Normalisation, for those who have never met the term, is defined from the Palestinian perspective, as a process of making Israeli occupation a norm, to say “let’s move towards peace and forget about the violence and killings.” For the Palestinians, resisting normalisation is about resisting any attempt at colonising their minds. What this means is that any gathering (academic/intellectual) in which there is no dialogue that resists Israeli oppression, is seen as an attempt to muffle the Palestinian reality, to make it look like colonisation is normal and that the progressive Israel is just another “normal” state protecting itself.

Think about this as an abusive relationship. Two people go to counselling and that terribly inept counsellor says, “Well how do you feel?” Feelings are discussed and the second meeting starts with, “Let’s move forward now.” But unfortunately you haven’t worked out the years of pent up anger that you have felt, the other person hasn’t asked forgiveness or shown any remorse for the physical and/or emotional abuse, yet we are both expected to move forward to mend relationships assuming that both partners’ presence there is evidence of a desire to mend the relationship. But, you the abused have been slowly robbed of your resources so therein lies an inequality. How do we then begin to reconcile when one partner feels materially and emotionally disempowered? How do we allay the fear that this abuse is not going to happen again? How much can dialogue under the inept counsellor solve the problem?

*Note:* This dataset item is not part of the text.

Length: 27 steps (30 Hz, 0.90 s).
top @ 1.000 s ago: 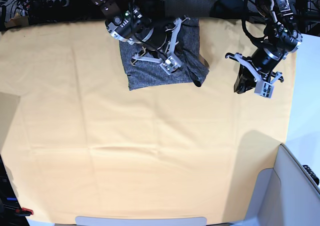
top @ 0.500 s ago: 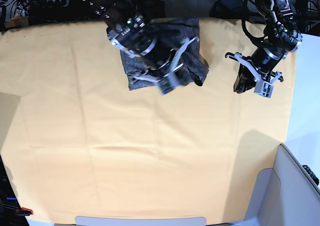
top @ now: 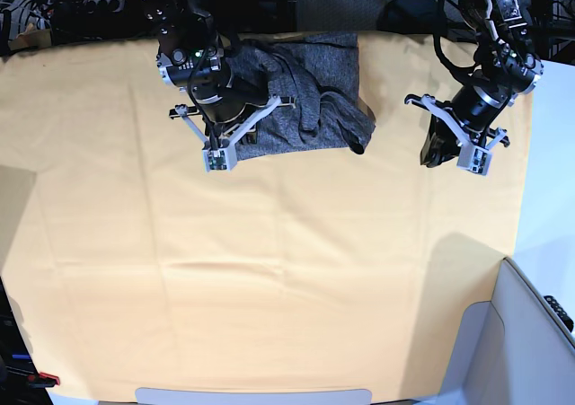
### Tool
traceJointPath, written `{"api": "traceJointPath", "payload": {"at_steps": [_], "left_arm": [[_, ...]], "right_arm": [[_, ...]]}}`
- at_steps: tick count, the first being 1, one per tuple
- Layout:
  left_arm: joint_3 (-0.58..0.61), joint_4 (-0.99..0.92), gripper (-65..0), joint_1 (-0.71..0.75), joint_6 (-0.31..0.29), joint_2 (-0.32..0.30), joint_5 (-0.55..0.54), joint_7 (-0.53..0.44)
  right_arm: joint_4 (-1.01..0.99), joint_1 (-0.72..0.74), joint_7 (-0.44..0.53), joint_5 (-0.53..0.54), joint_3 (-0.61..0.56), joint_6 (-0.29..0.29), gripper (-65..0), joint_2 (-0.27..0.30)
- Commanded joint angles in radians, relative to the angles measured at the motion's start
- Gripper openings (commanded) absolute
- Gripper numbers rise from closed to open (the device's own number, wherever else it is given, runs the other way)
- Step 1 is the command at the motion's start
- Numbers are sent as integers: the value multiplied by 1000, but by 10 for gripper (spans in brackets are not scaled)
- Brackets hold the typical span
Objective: Fold the T-shirt properly
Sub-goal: 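Pat down the top of the folded bundle with the right gripper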
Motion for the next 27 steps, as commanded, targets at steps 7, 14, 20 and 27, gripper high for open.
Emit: {"api": "traceJointPath", "payload": {"at_steps": [7, 14, 20, 27], "left_arm": [[-6, 3, -648, -11, -3, -12, -17, -20], [-6, 2, -648, -11, -3, -13, -17, -20], [-6, 2, -648, -11, -3, -13, -17, -20], [-6, 0, -648, -11, -3, -15, -17, -20]], "right_arm": [[8, -26, 14, 14, -29, 12, -650, -3], [1, 11, -77, 14, -167, 118, -650, -2], [10, 44, -80, 12, -270, 325, -650, 24], [25, 93, -80, 14, -319, 502, -650, 41]]}}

The TEDx Holy Land series was a progressive initiative but as with any venture, there is a limit. This is just one group of women, the ones who are privileged. How do we bridge that gap between one reality and another? How can they speak for the reality of the thousands of other women who feel disempowered? Yet, one cannot totally discount the talks as just another attempt at normalisation for each presentation contained a common idea that is useful. It is the recognition of the fact that was best put in the words of anthropologist Safa Abu Rabia:

“I realise that…I cannot belong to one narrative, one history one place. I belong to more than one place, more than one history, more that one narrative. Knowing that there is no definite answer, no definite truth, no definite justice…has released me from struggle with self.” And physicist Sayfan Borghini further asks “How do we think the future?” Where science has moved from seeing the future as a screen upon which we were projecting to recognising that the “future is a collaborative, active event… a plurality of open-ended narrative that each one of us is telling right here right now. So how do we think about the future and how do we learn to think it today?”

That is the essential question and it is applicable not only to the Israel Palestine conflict and how the two resolve the conflict but to us here too. How do we, as a society, think the future today and how do we collectively build the future that we want? But furthermore, what kind of a future do we want? And perhaps our first ventures should be resistance to further colonisation and attempts to open our collective minds to possibilities. Easier said than done, because I have an inkling that some of us are not aware of who and what have been the colonising forces apart from the historical records that present the universally accepted norm: European and British colonisers. And so the work continues.